ABC Action News Reporter Kylie McGivern met with the news station’s legal analyst and former county judge Jeff Swartz, to break down what this could mean moving forward.
“All of them are coming forward and saying, ‘I felt threatened. I felt like my life was in danger. That’s why I used my weapon,” Swartz explained, highlighting high-profile cases in Florida.
Two of the cases still playing out in Tampa Bay include Curtis Reeves, a retired Tampa police officer who’s used the stand your ground defense after shooting and killing a man in a Wesley Chapel movie theater in 2014. Reeves is charged with second-degree murder. And Michael Drejka, who shot and killed a man in a parking lot over an argument about a handicapped space in Clearwater. Drejka was charged with manslaughter earlier this year.

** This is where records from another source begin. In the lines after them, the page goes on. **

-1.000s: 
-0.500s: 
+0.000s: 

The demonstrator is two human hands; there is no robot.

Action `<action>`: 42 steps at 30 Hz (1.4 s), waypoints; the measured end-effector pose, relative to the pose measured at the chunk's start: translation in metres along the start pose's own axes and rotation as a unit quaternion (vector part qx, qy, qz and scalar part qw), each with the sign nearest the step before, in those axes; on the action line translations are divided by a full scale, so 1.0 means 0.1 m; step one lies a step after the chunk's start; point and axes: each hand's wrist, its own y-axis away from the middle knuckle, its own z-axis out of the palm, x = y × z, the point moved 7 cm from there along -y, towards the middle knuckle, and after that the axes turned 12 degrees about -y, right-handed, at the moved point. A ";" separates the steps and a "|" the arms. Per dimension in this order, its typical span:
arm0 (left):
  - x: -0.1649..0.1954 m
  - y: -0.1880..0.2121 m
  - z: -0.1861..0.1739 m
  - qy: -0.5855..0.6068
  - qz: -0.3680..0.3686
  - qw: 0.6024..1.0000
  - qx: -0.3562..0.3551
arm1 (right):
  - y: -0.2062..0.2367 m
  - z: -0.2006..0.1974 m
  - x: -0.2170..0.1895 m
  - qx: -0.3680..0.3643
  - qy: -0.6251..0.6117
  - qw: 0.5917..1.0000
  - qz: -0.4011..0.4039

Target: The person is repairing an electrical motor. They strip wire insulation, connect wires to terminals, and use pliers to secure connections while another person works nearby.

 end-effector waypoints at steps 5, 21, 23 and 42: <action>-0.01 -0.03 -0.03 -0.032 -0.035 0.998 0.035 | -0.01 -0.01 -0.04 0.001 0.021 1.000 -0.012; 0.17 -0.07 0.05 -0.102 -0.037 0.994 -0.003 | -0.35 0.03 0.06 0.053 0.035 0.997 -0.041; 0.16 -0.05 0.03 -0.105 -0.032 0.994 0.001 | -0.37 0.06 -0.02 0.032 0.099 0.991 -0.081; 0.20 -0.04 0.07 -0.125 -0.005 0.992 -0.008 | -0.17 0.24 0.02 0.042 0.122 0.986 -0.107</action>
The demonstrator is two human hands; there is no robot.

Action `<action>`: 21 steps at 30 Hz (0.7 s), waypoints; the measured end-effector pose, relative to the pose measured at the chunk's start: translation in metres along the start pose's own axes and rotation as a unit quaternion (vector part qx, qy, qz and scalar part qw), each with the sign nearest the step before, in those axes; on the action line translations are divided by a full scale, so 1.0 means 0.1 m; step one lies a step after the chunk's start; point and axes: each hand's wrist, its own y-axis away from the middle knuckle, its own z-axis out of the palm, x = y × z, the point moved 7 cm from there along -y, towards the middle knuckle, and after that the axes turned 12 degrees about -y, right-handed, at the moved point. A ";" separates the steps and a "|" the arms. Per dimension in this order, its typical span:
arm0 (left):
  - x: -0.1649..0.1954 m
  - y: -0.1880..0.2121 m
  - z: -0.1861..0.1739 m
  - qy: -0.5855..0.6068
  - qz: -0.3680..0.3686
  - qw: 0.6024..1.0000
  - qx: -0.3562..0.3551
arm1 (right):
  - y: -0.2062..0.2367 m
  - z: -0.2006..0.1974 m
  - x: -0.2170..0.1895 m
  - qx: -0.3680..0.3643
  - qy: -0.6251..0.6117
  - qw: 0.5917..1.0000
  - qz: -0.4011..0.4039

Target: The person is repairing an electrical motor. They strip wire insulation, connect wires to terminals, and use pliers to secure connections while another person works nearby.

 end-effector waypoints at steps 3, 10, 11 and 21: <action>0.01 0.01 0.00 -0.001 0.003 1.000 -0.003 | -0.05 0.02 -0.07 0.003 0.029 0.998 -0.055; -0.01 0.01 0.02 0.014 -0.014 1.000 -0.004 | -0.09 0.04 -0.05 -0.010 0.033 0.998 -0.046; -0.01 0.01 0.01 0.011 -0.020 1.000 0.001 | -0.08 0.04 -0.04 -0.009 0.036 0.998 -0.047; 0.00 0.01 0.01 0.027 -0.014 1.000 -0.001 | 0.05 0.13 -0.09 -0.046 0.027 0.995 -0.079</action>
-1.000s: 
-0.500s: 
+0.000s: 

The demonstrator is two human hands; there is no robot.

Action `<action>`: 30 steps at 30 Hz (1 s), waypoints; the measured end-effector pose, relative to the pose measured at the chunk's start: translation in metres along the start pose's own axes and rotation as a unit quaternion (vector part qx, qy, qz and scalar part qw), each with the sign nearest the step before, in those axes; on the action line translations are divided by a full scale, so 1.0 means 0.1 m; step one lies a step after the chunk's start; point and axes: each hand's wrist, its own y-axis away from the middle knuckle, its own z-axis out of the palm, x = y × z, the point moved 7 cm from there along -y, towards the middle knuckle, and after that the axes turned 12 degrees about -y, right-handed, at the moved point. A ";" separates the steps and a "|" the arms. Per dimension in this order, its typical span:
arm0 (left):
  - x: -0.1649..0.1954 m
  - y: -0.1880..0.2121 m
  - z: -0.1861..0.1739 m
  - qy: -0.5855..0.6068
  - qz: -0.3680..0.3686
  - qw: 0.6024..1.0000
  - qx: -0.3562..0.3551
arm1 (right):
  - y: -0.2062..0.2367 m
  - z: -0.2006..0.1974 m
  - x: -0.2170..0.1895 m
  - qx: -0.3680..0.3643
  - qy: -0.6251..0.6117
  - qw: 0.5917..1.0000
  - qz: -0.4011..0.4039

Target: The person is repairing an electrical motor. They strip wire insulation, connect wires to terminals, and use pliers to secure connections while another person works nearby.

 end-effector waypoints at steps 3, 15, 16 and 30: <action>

Last year, the burden of proof shifted from the defendant to the state, forcing prosecutors to disprove a claim of self-defense before any jury trial.
"The state should always have the burden of proof in these types of situations," Rep. Jeff Brandes of Pinellas County (R) told ABC Action News last year, in support of changes to the stand your ground law. "The state should always have to prove that you acted outside the law."

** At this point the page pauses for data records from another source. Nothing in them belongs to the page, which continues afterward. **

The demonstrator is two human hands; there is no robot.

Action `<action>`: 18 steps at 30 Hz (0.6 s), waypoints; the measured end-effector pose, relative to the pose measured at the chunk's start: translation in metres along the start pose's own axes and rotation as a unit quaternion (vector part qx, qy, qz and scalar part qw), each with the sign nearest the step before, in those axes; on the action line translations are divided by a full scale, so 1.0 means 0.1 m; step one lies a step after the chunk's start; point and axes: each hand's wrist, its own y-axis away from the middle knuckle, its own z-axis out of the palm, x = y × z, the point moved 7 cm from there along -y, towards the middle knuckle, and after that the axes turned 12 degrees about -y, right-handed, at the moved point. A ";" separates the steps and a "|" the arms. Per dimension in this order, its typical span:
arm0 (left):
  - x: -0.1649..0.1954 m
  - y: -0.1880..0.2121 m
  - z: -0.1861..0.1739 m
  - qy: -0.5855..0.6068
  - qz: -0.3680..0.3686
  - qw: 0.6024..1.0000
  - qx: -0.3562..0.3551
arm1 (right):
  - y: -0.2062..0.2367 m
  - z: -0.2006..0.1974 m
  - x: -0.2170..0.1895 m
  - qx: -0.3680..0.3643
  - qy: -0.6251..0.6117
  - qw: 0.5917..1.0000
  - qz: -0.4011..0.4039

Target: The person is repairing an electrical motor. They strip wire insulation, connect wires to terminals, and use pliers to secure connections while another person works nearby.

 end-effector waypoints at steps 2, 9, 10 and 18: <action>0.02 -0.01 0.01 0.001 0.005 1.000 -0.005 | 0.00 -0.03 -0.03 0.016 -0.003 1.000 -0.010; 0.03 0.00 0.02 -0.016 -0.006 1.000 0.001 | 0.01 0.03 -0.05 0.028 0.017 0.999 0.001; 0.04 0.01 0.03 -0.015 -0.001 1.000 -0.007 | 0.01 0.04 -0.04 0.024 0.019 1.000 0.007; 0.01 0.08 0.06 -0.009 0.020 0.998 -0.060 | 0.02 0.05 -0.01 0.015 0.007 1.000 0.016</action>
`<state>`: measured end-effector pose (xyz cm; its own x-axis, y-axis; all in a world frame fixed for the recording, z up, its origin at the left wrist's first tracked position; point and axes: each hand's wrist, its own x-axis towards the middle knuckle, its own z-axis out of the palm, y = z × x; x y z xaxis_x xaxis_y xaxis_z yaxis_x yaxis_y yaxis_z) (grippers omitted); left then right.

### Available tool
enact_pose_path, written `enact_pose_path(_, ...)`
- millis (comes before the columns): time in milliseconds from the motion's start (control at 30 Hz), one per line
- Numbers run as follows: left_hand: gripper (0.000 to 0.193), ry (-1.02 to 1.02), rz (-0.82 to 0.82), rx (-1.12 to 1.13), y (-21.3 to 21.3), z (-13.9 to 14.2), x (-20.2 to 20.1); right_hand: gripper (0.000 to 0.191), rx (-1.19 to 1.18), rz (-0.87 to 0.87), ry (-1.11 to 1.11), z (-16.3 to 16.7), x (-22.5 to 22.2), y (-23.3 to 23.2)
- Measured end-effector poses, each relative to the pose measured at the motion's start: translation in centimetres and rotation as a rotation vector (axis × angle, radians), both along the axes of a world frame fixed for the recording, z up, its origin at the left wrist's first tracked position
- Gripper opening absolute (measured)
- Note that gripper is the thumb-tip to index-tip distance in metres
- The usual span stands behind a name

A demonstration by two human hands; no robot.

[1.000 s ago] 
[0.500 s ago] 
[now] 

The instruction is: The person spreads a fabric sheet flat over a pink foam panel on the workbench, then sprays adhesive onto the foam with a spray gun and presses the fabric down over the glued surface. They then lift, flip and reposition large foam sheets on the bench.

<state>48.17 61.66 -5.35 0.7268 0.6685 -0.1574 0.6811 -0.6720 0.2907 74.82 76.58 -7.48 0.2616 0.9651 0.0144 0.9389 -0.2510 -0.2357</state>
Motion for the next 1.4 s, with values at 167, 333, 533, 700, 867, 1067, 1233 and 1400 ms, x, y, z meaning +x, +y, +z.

Where the League of Prosecutors come in, is they want jurors to weigh in, saying in a briefing filed last week, “There is nothing special or unique about this defense that the common juror cannot understand.”
To Swartz, the argument doesn’t totally make sense, saying, "The state only has a jury has a jury trial when the defendant asks for a jury trial. If the defendant doesn't ask for one, the state can't demand that they get one on their own. That's not the way it works."
Full disclosure, Swartz had concerns about changes to the stand your ground law from the beginning.
Last year, he shared concerns with ABC Action News about the change potentially creating an easier path for someone trying to get away with murder.
"This is what we call downstream consequences. The social policy set by this is really horrible," he said at the time.
Despite his feelings, his take is, “It’s not unconstitutional. It may be wrong as a matter of policy, but it’s not unconstitutional.”
The reason being, he says, is because regardless of what you believe when it comes to the self-defense law, “The Florida Supreme Court cannot overturn a law simply because they think it’s bad public policy.”
“For the guy on the street, if he doesn’t like this law then the legislature has to change it,” Swartz said.
The League of Prosecutors includes Miami-Dade State Attorney Katherine Fernandez Rundle.
ABC Action News reached out to the office of State Attorney Andrew Warren, which covers Hillsborough County, and learned Warren is still reviewing the brief from the League of Prosecutors. But he did provide a statement on the revisions to the stand your ground law from 2017.
"I opposed changing Stand Your Ground because it would significantly disrupt the operation of our criminal justice system and undermine public safety, while doing nothing to protect law-abiding gun owners. Last year’s amendment was an ill-conceived solution in search of a problem that predictably created confusion and gridlock in our courts, which is now wasting taxpayer resources and delaying justice for victims."
The Florida Supreme Court is set to review a case that asks whether the stand your ground law applies retroactively. A spokesperson for the court tells us arguments for the case of Tashara Love v. State of Florida will likely begin next year.